Des métiers essentiellement féminins, mais des écarts salariaux entre les femmes et les hommes
Les femmes représentent 73% des personnels de l’Éducation Nationale : elles sont 89% parmi les professeur.es des écoles, 62% dans le 2nd degré, 73,5 % parmi les Conseiller.ères Principales d’Education, 90 % parmi les Accompagnement.es des Elèves en Situation de Handicap, contre seulement 48,6 % parmi les personnels d’encadrement. Les femmes accèdent moins souvent aux catégories mieux rémunérées (chez les enseignant.e.s, elles représentent 62% des certifiée.e.s mais 47.7% des agrégé.e.s) et leurs progressions de carrière et promotions sont beaucoup plus lentes (72.9% des CPE sont des femmes mais elles ne représentent que 65% des promu.e.s à la classe exceptionnelle). Les femmes occupent également moins de postes avec des possibilités de compléments de salaires (indemnités de direction d’école dans le 1er degré, indemnités pour missions particulières dans le 2nd degré). Elles perçoivent moins de rémunérations que les hommes pour heures supplémentaires.
L’écart de salaire entre les femmes et les hommes est de près de 300 euros mensuels. Une des causes de cette inégalité est aussi la surreprésentation des femmes dans les catégories les moins rémunérées et les plus précaires ou avec les perspectives de carrière les plus faibles.
Des inégalités en chiffres
78% des temps partiels, 66% des non-titulaires sont des femmes. Egalité, vraiment ?
Plus de 90 % des Accompagnant·es des Élèves en Situation de Handicap (AESH) sont des femmes, ce sont près de 100 000 femmes qui sont maintenues par l’Éducation nationale dans une précarité structurelle à cause de la contractualisation, de temps partiels imposés avec des conditions de travail dégradées par les PIAL. Elles font parties des personnels les plus touchées par la forte inflation de ces derniers mois.
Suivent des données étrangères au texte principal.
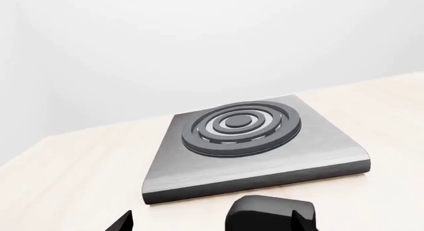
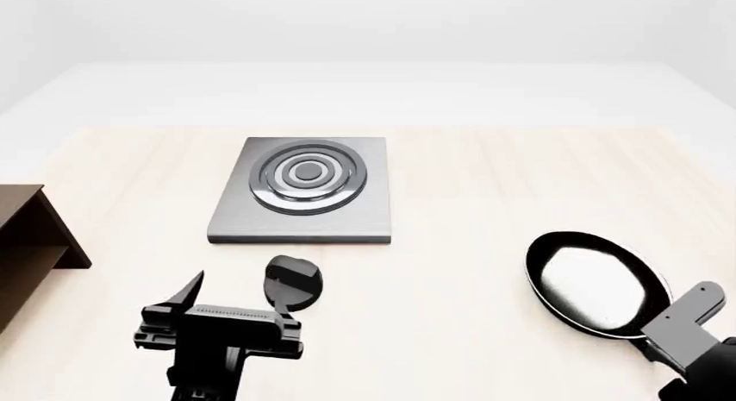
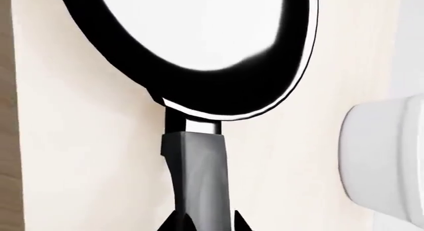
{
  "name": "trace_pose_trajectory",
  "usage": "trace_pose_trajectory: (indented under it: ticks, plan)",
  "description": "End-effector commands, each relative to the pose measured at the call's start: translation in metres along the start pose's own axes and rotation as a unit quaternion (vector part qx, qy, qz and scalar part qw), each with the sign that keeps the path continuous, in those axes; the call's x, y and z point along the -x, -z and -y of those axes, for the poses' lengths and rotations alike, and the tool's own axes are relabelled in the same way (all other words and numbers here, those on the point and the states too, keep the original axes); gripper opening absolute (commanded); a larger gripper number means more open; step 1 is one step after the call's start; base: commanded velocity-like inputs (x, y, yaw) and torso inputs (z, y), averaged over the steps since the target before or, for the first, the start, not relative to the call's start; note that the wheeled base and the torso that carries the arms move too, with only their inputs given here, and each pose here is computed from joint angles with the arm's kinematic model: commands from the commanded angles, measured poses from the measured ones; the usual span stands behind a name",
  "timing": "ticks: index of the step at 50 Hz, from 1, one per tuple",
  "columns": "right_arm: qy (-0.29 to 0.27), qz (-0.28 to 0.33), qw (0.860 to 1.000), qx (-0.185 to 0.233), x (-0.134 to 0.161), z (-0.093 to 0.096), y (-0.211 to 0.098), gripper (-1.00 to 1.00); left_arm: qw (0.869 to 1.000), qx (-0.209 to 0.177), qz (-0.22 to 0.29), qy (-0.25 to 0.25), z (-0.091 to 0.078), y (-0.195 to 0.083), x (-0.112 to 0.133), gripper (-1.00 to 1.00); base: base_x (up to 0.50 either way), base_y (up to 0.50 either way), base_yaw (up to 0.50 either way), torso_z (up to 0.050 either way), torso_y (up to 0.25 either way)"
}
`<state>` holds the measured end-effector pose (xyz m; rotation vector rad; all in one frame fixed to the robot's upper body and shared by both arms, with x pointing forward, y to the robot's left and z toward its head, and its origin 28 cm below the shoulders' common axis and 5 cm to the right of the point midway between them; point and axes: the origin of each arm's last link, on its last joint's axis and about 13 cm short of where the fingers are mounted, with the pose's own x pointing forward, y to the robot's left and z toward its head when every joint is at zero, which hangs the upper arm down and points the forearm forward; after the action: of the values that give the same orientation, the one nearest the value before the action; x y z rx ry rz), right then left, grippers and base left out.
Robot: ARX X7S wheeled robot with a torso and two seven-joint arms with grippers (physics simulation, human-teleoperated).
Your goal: Turn on the stove and put the frying pan on it.
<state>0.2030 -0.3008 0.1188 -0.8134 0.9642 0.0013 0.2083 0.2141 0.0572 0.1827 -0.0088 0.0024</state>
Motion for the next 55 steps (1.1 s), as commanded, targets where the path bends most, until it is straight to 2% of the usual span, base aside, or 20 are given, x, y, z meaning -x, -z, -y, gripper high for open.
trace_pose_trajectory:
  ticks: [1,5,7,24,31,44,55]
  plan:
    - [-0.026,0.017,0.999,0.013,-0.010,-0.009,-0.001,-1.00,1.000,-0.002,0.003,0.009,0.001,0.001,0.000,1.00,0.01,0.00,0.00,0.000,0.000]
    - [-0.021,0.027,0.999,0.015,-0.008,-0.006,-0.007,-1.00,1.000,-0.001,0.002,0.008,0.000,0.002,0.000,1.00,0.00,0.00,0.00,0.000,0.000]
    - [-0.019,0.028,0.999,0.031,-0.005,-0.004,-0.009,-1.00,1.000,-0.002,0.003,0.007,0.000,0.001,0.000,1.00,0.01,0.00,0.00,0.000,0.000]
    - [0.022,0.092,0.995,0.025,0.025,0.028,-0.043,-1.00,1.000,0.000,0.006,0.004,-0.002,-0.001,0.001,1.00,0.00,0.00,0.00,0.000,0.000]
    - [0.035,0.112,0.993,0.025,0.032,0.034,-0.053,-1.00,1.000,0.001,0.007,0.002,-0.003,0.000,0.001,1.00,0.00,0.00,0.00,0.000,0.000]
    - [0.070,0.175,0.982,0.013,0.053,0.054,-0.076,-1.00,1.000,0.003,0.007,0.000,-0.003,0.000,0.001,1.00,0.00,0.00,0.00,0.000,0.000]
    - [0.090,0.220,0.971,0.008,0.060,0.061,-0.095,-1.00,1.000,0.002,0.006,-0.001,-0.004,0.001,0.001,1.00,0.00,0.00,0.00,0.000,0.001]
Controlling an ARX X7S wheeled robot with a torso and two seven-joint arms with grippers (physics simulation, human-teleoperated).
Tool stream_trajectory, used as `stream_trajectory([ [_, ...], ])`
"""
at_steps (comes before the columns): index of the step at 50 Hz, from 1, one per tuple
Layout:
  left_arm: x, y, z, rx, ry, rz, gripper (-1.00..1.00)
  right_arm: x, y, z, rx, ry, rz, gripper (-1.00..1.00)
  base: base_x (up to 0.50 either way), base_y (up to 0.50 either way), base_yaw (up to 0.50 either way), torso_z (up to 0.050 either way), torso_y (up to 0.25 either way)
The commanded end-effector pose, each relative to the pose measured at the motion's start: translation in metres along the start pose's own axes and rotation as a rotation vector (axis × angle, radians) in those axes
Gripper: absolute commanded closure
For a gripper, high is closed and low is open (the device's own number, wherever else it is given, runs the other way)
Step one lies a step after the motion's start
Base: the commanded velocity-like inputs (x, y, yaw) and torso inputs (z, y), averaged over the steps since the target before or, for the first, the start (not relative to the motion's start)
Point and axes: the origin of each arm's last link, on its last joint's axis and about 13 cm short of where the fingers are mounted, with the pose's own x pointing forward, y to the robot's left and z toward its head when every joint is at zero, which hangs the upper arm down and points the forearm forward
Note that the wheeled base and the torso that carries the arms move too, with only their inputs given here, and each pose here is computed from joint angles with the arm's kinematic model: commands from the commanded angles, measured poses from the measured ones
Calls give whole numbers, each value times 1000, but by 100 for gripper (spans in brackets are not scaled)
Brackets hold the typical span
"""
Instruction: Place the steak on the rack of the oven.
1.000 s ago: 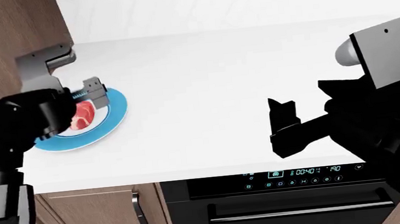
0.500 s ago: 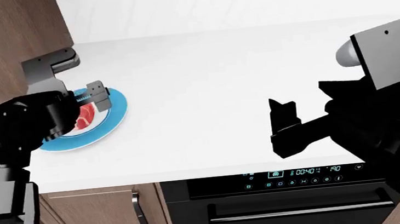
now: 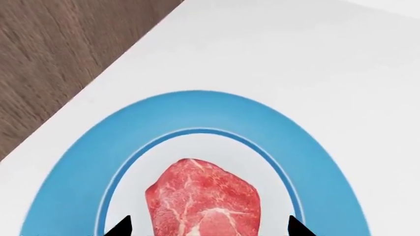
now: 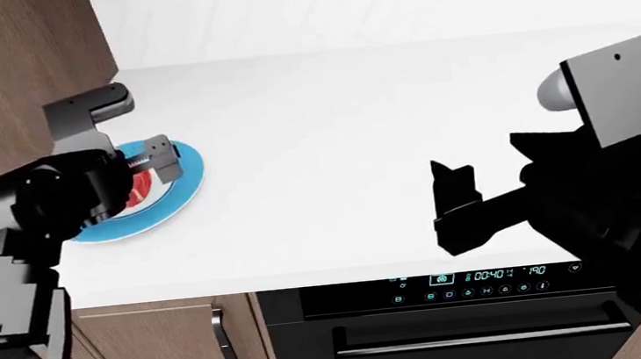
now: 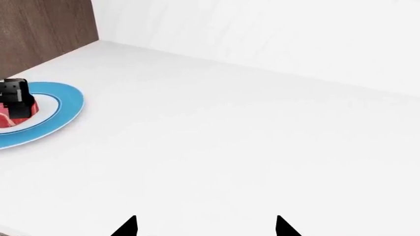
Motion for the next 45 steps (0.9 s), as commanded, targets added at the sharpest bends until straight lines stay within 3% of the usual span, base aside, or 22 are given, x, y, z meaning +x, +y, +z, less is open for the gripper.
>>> stream_trajectory([
  [1,3,-1,-3,2,6,4,-100,0,1,-1,-1,3,3,-100,0,0,0,0,0],
  [41,11,-3,-10,16,29,10,-100,0,-1,-3,4,6,1,-100,0,0,0,0,0],
  [42,9,-3,-10,23,17,-1,100,0,-1,-3,3,7,-1,-100,0,0,0,0,0],
  [45,7,-4,-8,21,12,-6,100,0,-1,-3,0,8,-3,-100,0,0,0,0,0],
])
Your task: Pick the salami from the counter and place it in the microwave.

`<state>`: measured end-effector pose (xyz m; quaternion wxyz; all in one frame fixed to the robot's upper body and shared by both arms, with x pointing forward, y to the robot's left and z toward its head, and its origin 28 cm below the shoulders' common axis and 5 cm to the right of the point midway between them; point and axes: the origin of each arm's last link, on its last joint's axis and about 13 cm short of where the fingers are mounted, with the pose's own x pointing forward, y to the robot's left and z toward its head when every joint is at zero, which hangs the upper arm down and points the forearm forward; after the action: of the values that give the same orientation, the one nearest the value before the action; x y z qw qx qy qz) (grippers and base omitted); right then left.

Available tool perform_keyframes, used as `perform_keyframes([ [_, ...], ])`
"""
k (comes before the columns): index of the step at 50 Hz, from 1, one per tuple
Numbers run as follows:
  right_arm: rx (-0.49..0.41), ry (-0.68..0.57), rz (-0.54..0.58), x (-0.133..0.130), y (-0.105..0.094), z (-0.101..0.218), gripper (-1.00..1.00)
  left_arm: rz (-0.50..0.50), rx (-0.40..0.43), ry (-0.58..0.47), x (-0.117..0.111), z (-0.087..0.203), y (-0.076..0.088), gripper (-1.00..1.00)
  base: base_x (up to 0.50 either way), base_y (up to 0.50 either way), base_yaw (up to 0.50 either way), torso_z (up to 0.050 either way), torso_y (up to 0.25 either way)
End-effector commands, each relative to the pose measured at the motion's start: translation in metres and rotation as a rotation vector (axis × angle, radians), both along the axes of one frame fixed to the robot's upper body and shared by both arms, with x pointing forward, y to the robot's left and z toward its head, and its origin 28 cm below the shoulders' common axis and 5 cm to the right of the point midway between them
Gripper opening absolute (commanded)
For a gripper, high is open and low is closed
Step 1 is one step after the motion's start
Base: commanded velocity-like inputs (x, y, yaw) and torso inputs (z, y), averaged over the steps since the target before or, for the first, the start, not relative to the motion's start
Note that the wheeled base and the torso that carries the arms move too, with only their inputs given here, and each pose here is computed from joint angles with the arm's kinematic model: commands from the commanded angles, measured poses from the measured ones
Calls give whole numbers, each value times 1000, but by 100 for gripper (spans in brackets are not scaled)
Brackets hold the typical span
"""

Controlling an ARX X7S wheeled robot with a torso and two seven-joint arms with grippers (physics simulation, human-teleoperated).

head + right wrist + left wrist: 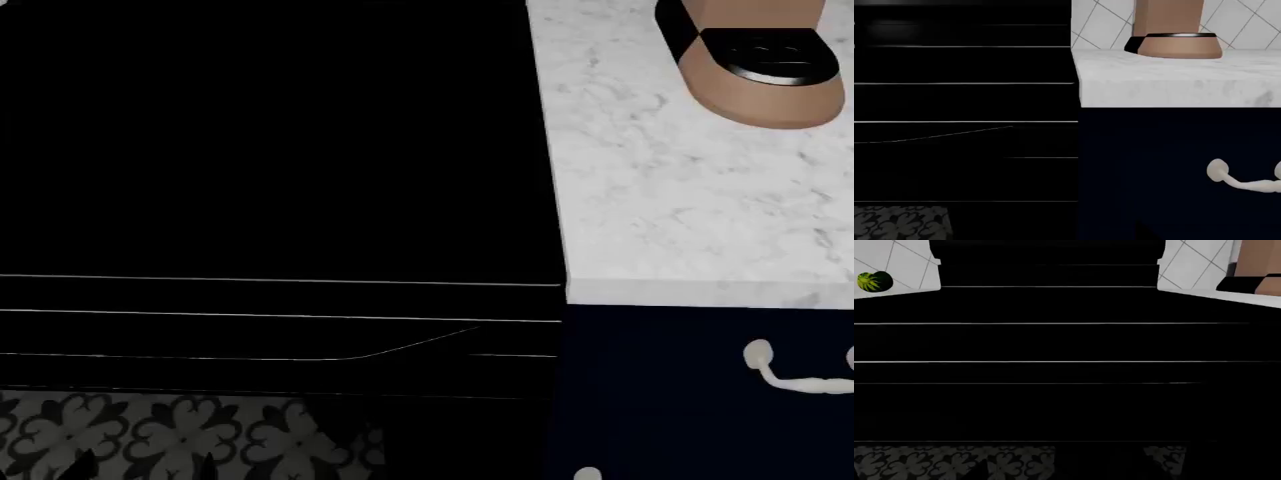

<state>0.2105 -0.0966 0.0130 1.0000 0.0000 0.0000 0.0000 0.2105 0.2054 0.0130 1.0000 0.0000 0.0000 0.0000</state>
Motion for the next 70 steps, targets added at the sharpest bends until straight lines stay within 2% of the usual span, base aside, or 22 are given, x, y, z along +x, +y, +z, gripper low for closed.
perform_keyframes([
  [1, 1, -17, -134, 2, -28, 4, 100, 0, 0, 0, 0, 0, 0, 100, 0, 0, 0, 0, 0],
  [2, -6, 1, -4, 0, 0, 0, 100, 11, -14, 5, 0, 0, 0, 100, 0, 0, 0, 0, 0],
  [9, -11, 15, 4, 2, 1, -3, 100, -2, 18, 9, 1, -2, -3, 100, 0, 0, 0, 0, 0],
  [16, -16, 16, 5, 0, 2, -3, 100, -20, 9, 12, -3, -3, -3, 100, 0, 0, 0, 0, 0],
  [19, -17, 15, 2, 1, 2, -2, 100, -34, -21, -2, -2, -1, -3, 100, 0, 0, 0, 0, 0],
  [20, -24, 13, -2, -1, 1, 0, 100, -57, -43, -21, -4, 6, -4, 100, 0, 0, 0, 50, 10],
  [39, -46, -24, -27, 2, 1, 17, 100, -57, -37, -93, -4, 26, -3, 100, 0, 0, 0, 50, 0],
  [41, -61, -25, -37, 2, -1, 22, 100, -56, -33, -99, -4, 32, -3, 100, 0, 0, 0, 50, 0],
  [45, -79, -68, -41, 6, -10, 43, 100, -54, -20, -177, 5, 63, 3, 100, 0, 0, 0, 50, 0],
  [48, -109, -104, -78, 9, -20, 65, 100, -18, -61, -214, 15, 88, 10, 100, 0, 0, 0, 50, 0],
  [50, -134, -132, -91, 9, -26, 75, 100, -22, -29, -260, 19, 100, 15, 100, 0, 0, 0, 50, 0],
  [53, -145, -159, -116, 8, -36, 91, 100, -29, -68, -277, 24, 119, 19, 100, 0, 0, 0, 50, 0],
  [55, -162, -183, -126, 8, -41, 103, 100, -39, -43, -305, 30, 128, 21, 100, 0, 0, 0, 50, 0],
  [64, -190, -236, -148, 17, -59, 146, 100, -71, -66, -316, 49, 177, 30, 100, 0, 0, 0, 50, 0],
  [70, -201, -264, -140, 27, -66, 169, 100, -79, -47, -323, 56, 190, 33, 100, 0, 0, 0, 50, 0],
])
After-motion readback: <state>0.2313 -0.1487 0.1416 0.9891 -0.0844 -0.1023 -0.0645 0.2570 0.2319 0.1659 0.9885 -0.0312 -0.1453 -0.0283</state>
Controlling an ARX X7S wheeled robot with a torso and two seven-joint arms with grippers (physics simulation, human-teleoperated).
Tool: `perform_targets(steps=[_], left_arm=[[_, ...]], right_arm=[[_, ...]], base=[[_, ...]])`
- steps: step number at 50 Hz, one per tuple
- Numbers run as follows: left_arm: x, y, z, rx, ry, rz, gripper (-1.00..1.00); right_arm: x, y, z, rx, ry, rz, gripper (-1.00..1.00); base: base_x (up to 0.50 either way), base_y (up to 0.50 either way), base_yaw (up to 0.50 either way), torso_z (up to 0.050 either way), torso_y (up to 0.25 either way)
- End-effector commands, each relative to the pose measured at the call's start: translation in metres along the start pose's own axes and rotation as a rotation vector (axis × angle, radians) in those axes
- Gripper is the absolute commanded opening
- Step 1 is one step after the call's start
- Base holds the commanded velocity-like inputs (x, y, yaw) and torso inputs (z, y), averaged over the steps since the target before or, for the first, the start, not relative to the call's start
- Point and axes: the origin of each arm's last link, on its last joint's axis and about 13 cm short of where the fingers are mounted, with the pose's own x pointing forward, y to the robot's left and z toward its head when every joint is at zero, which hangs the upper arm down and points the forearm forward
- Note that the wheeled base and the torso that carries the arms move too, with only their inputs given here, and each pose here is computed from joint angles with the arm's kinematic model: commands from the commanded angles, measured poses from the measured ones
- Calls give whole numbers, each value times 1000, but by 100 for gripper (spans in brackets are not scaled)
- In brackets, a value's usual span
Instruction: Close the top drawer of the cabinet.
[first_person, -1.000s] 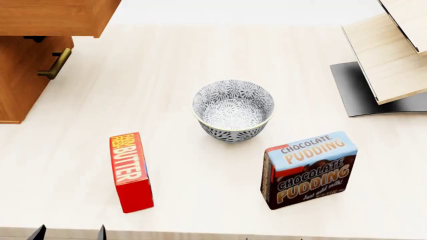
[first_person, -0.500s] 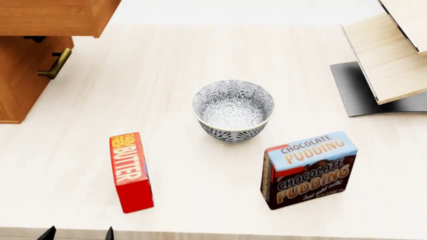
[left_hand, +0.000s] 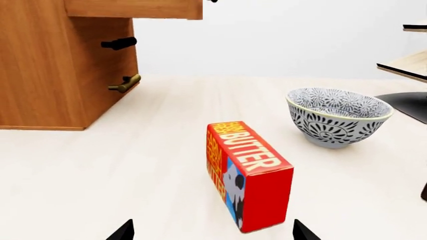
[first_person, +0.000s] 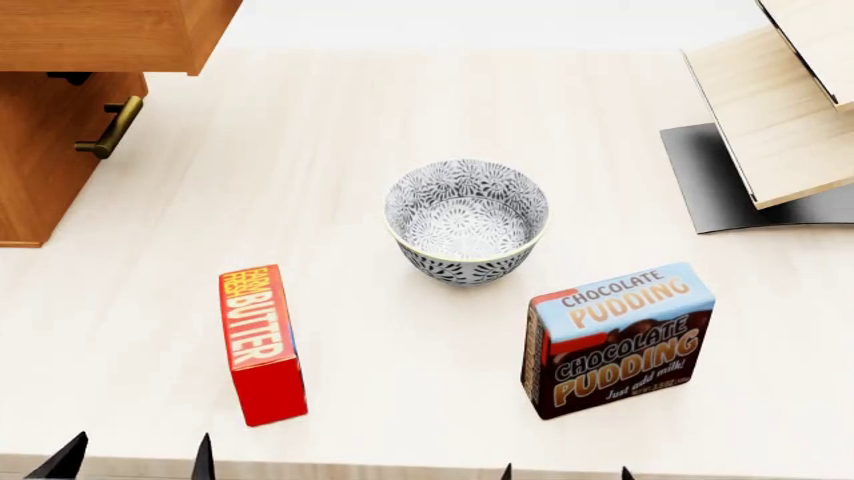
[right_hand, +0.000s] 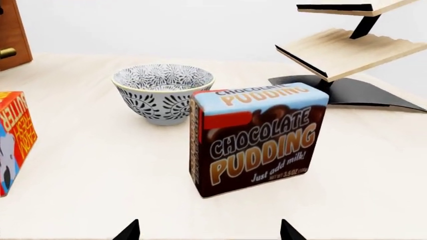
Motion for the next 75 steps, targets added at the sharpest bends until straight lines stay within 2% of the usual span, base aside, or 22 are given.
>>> perform_targets(steps=[1,11,31,41,52,75], left_arm=[[-9,1,27,20,-48,12,100],[-13,6,42,13,-96,24,100],[-26,5,53,40,-167,24,100],[-29,5,56,39,-196,12,100],[-24,5,51,34,-183,13,100],[-24,5,50,35,-198,14,100]], right_arm=[[-6,-2,18,-4,-28,-32,100],[-10,-5,31,5,-72,-45,100],[-26,-8,46,-14,-161,-56,100],[-28,-7,47,-18,-183,-55,100],[-22,-6,44,-22,-174,-57,100],[-19,-6,43,-30,-167,-65,100]], base=[[0,0,0,0,0],[0,0,0,0,0],[0,0,0,0,0],[0,0,0,0,0],[0,0,0,0,0],[0,0,0,48,0]])
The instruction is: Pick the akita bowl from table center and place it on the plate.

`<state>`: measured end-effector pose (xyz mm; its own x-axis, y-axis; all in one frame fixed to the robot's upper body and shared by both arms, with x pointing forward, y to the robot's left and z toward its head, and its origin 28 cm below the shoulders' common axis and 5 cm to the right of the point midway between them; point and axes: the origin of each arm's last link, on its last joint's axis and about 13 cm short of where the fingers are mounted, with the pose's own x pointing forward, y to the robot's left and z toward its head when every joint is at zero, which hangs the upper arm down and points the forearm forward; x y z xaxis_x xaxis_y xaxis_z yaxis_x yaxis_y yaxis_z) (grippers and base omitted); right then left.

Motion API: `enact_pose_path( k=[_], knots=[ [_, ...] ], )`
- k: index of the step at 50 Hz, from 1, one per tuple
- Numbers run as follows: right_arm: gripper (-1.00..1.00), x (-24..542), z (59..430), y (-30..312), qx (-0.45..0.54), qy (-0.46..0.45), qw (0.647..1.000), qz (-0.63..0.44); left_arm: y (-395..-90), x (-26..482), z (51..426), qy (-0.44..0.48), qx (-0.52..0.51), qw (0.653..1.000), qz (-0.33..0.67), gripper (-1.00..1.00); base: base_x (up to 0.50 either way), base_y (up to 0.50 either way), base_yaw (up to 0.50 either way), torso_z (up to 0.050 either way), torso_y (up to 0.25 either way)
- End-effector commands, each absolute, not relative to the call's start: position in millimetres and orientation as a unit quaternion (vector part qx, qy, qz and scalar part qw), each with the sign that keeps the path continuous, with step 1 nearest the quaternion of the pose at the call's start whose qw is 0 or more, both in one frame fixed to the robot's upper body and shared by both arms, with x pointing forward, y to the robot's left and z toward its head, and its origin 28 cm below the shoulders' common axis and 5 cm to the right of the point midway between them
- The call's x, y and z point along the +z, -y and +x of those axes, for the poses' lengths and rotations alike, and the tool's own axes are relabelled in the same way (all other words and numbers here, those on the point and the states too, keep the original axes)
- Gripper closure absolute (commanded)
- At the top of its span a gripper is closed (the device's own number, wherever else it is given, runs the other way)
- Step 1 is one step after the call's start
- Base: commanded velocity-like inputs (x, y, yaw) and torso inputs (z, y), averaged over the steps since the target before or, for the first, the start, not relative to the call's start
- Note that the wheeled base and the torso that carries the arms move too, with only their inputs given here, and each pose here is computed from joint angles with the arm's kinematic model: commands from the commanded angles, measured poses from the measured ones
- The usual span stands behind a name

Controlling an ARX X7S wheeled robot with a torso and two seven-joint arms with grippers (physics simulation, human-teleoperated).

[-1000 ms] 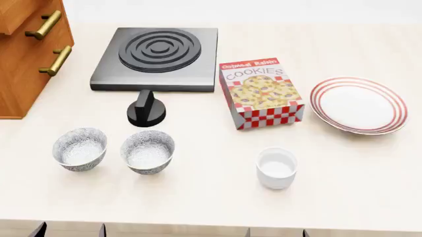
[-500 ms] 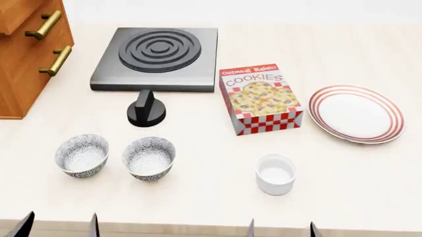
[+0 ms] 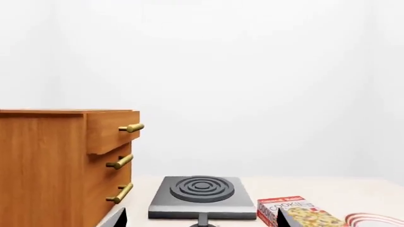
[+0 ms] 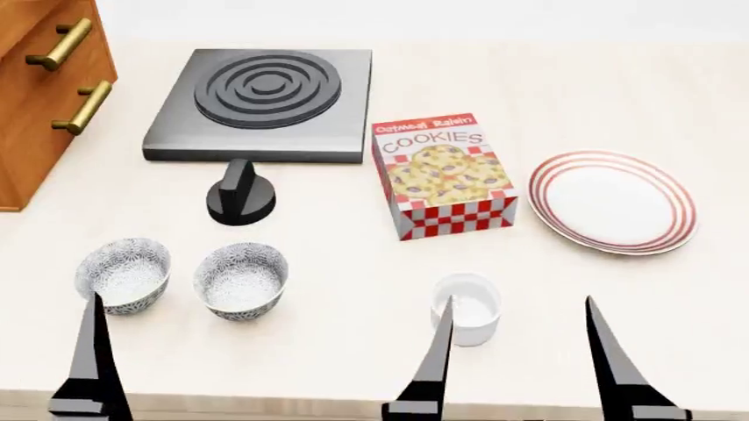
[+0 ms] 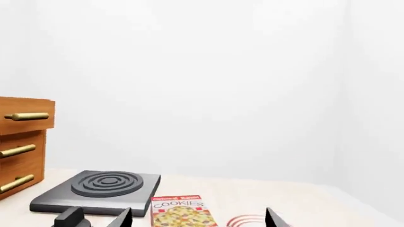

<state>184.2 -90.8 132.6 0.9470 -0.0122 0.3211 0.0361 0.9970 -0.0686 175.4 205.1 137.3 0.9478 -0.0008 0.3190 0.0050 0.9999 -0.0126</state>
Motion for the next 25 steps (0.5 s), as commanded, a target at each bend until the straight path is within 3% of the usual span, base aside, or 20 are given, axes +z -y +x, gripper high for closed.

Les AESH sont pleinement concernées par l’injustice de la réforme des retraites.
En 2020-2021, les femmes bénéficiant de Heures Supplémentaires Année (HSA) ont touché en moyenne 2 994€ contre 3 638€ pour les hommes. Pour les agrégé·es, la différence est de 1 324€ (4 867€ pour les femmes et 6 191€ pour les hommes). Pour les Heures Supplémentaires Effectives (HSE) le montant moyen est de 988€ pour les femmes et de 1 358€ pour les hommes. Enfin, si 59,6% des bénéficiaires des Indemnités pour Mission Particulière (IMP) sont des femmes, elles touchent en moyenne 800€ contre 1 000€ pour les hommes. Ces chiffres montrent les inégalités entre les femmes et les hommes dès qu’il s’agit de missions supplémentaires aux obligations réglementaires des services.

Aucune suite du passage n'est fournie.